The figures show the endoprosthesis 20 according to the invention. Just like the stent 2 known to those skilled in the art and shown in Figure 1, it comprises a sealed conduit 12 ', polyester or PTFE (PolyTetraFluorEthylene), providing a way for the flow of blood to the place of the aneurysm 6, and a spring 14 ', generally made of a non-corrosive metal alloy, not harmful to the human body and allowing the conduit 12' to adapt to the diameter of the aorta.

The arterial stent 20 further comprises, on its outer face, hemispherical projections 22 arranged staggered in its longitudinal direction.

The projections 22 thus arranged create a "labyrinth effect": turbulences 24 occur accidentally in a blood stream 18, between the wall 16 of the aorta and the prosthesis 20. These turbulences 24 cause a decrease in the speed of blood in the endoleak.
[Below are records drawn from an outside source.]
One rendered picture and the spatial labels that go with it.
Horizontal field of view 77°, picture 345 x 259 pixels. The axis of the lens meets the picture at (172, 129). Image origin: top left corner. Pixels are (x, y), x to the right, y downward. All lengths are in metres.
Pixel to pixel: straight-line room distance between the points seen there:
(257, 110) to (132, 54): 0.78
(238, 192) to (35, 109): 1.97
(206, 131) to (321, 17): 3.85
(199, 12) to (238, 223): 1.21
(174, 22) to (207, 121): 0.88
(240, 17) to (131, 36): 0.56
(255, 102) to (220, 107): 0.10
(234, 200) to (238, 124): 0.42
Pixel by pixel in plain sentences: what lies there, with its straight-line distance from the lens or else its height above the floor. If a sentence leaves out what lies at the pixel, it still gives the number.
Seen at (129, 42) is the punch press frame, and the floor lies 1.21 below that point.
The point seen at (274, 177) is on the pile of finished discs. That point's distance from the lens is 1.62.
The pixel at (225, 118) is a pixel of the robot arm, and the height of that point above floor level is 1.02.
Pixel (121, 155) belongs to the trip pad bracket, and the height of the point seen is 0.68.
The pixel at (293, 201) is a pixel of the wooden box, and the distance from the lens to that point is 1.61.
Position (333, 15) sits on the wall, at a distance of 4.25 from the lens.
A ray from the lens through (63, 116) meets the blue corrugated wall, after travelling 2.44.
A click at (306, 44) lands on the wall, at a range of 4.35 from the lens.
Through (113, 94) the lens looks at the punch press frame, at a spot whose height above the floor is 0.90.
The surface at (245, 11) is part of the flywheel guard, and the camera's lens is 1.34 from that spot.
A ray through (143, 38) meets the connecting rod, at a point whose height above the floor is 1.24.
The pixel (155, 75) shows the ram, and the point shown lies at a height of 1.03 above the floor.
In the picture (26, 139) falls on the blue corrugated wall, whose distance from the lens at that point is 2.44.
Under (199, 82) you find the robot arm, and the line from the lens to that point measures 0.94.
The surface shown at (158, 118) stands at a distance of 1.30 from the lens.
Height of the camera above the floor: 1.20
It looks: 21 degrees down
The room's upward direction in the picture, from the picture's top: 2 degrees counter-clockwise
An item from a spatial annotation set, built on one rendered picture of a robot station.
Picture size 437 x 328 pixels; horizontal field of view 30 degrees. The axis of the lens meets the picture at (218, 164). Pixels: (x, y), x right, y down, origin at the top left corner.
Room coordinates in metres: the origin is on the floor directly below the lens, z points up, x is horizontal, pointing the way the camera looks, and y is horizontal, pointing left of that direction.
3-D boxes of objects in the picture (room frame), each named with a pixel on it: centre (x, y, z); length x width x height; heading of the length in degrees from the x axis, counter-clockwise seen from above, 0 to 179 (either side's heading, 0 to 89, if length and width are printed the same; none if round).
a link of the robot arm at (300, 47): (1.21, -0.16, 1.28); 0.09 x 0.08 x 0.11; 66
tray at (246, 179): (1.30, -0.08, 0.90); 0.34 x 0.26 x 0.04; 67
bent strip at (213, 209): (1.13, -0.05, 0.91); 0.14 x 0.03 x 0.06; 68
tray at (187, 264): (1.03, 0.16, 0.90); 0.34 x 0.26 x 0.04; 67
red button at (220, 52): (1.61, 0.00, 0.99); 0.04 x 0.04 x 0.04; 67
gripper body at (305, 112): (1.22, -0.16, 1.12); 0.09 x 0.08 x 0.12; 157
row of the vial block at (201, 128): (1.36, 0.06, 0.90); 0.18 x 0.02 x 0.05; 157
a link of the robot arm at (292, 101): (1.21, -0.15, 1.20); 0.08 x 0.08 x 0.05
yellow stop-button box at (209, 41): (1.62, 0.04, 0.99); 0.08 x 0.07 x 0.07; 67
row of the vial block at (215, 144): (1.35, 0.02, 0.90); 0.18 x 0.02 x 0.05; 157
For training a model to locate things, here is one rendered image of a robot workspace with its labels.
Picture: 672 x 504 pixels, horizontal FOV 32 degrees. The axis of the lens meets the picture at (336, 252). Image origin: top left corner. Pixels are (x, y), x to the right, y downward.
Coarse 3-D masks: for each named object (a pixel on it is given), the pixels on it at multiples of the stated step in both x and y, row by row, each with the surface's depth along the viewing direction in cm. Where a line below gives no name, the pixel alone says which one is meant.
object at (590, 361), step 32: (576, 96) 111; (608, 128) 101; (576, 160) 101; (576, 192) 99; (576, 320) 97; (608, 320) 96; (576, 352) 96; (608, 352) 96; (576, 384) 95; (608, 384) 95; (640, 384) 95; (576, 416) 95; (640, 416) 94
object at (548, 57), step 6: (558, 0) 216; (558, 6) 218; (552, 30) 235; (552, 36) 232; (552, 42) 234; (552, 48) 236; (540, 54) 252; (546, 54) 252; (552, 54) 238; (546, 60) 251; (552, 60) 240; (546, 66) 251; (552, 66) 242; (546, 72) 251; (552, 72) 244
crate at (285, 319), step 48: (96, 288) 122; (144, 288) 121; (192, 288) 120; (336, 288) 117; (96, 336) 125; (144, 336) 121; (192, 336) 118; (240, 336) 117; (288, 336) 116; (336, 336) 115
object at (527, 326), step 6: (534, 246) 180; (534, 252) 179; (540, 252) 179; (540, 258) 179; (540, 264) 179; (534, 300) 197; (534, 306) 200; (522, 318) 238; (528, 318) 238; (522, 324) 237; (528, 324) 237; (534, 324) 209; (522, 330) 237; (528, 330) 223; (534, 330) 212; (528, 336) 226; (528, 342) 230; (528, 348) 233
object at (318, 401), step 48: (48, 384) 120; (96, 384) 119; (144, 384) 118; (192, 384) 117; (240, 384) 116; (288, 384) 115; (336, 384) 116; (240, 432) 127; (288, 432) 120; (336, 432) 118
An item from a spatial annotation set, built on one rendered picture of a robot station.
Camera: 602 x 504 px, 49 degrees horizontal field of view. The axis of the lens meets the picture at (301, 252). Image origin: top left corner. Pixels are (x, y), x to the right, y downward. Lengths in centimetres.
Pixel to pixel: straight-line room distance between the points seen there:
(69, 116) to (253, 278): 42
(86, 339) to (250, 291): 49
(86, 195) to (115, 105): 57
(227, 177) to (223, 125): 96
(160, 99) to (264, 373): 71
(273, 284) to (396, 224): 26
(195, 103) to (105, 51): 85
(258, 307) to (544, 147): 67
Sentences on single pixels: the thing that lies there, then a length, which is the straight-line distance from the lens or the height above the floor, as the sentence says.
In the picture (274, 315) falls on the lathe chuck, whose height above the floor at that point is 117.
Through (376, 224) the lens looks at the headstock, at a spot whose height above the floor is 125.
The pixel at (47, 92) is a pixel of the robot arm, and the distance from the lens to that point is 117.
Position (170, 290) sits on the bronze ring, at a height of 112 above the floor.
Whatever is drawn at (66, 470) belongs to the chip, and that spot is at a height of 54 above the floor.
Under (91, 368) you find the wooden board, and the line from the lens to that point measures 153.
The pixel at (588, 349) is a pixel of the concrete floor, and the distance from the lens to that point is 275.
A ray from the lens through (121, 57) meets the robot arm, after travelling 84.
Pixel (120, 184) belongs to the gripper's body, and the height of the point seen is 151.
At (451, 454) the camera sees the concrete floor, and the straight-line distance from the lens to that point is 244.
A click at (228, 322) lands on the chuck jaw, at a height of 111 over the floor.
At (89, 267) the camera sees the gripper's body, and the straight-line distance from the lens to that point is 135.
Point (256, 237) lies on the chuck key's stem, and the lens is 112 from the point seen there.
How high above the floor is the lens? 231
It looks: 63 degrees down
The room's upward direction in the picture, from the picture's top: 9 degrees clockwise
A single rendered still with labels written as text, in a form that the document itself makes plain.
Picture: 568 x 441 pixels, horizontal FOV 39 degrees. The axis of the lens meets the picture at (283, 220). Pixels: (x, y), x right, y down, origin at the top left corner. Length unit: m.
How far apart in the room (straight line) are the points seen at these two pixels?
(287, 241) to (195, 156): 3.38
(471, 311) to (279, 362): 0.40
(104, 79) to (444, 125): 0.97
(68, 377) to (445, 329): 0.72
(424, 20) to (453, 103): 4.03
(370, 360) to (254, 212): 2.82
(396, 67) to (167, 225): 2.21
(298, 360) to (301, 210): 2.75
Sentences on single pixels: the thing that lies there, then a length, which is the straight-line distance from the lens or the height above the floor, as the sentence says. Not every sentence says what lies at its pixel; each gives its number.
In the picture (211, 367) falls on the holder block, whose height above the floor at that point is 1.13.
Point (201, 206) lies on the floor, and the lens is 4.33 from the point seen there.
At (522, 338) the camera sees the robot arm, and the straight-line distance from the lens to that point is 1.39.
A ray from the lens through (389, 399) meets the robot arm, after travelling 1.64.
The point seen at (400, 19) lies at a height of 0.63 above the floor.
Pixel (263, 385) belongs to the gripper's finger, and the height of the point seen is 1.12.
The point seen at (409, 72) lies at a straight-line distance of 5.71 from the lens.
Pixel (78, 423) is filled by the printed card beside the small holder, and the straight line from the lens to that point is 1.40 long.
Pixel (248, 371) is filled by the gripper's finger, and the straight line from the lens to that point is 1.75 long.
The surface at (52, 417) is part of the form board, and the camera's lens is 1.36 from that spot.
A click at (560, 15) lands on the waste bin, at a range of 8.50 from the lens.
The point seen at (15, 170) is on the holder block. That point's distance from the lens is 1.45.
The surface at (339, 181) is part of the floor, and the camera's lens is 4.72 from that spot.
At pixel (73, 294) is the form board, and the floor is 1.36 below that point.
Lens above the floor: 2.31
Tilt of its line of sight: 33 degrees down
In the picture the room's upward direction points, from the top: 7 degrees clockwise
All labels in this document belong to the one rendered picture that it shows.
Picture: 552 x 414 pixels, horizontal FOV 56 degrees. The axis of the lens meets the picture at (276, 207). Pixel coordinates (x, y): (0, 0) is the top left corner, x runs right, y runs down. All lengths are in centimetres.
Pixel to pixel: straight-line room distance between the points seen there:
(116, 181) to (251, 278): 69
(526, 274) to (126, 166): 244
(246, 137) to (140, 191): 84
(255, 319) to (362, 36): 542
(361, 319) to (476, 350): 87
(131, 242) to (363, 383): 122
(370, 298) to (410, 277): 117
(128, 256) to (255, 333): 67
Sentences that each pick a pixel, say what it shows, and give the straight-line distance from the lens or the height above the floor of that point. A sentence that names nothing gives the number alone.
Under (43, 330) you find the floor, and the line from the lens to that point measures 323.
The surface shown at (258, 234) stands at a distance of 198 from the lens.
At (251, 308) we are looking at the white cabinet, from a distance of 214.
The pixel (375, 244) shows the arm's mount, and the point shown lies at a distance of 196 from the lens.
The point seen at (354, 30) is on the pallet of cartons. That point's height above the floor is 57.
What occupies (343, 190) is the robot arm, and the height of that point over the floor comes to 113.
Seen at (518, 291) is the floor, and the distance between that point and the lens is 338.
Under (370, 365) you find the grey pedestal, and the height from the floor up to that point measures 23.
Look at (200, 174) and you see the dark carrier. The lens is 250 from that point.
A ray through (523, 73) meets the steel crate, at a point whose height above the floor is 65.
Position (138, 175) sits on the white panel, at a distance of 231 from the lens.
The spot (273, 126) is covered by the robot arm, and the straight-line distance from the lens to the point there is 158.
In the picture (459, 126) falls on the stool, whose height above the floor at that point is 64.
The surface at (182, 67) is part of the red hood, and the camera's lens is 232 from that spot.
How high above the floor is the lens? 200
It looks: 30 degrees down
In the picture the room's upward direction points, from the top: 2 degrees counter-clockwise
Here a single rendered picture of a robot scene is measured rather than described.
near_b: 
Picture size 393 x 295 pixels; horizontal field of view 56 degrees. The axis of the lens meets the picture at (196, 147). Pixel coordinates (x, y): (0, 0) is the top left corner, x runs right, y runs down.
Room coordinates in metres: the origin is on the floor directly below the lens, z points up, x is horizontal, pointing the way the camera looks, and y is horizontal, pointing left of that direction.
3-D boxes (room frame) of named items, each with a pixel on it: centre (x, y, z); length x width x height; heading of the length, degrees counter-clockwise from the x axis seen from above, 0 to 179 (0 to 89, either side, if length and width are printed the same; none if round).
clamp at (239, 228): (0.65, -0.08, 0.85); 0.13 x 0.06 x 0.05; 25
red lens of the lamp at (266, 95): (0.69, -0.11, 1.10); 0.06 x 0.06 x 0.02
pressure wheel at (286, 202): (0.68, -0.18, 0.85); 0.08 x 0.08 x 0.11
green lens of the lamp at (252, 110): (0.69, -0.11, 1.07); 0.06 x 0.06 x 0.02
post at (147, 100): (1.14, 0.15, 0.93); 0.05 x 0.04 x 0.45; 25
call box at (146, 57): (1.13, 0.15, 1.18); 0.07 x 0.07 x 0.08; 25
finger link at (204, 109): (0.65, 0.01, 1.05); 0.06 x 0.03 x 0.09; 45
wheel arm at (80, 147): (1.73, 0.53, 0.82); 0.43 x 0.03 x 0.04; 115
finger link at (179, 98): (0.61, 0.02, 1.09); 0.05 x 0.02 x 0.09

The blood is also absorbed by these protrusions 22, which are made of microporous material, for example a woven polyester thread. The absorbed blood is immobilized, which promotes its coagulation, or thrombosis. The disturbed and slowed blood flowing in the vicinity of the projections 22 coagulates in turn easily because of its reduced speed and the presence of coagulated blood in its vicinity, since the coagulation is done step by step.

This coagulation of the blood thus makes it possible to permanently seal the orifice through which the flow of blood 18 was accidentally engaged in the dilated part of the aneurysm 6.

FIG. 3A shows the endoprosthesis 20 according to the invention before it is introduced into the human body. In this case, the projections 22 are covered with a waterproof film 26 of gelatin.

Thus, when the prosthesis is introduced into the human body by the femoral artery, (artery of the leg), narrower than the aorta, the projections do not swell by absorption blood: they are compacted and the volume of the prosthesis 20 is minimal. This can be easily moved up the femoral artery and the aorta 4 to the aneurysm 6.

Once the prosthesis is put in place, the film 26 of gelatin, which is not harmful to the human body, dissolves in the blood, as seen in FIG. 3B, this material solubilizing slowly in contact with the blood.

The projections 22 are then in contact with the blood stream 18 and absorb it by "sponge effect". Therefore, their volume increases by absorption of the blood and they allow the coagulation of the latter and the obstruction of the orifice, as described above.

The projections 22 inflated after the introduction of the stent 20 also consolidate the positioning thereof by "crampon effect". The swollen projections 22, by increasing the roughness of the outer surface of the conduit 12 ', indeed provide better adhesion of the stent 20 to the wall and makes it difficult to move it.

The stent 20 as described above thus has many advantages to reduce the risk of aneurysm rupture after surgery, eliminating certain types of endoleaks.

However, it is understood that the invention is not limited to the embodiment described above.

Claims

1. arterial stent having an outer face intended to be applied against the inner wall of an artery, characterized in that it comprises, on its outer face, projections (22) distributed so as to reduce the speed of a blood flow (18) flowing between the artery and the stent (20).

The arterial stent of claim 1, wherein the projections (22) are hemispherical in shape.

The arterial stent of claim 1 or 2, wherein the projections (22) are staggered in the longitudinal direction of the stent (20).

The arterial stent of any one of claims 1 to 3, wherein the projections (22) are made of microporous material.

Arterial stent according to any one of claims 1 to 4, the outer wall of which is covered with a film (26) of a sealing material, solubilizing slowly in contact with the blood, allowing the projections to keep a minimum volume. during implantation.

The arterial stent of any one of claims 1 to 5, wherein the film (26) is gelatin.

Aortic stent consisting of an arterial stent according to any one of claims 1 to 6.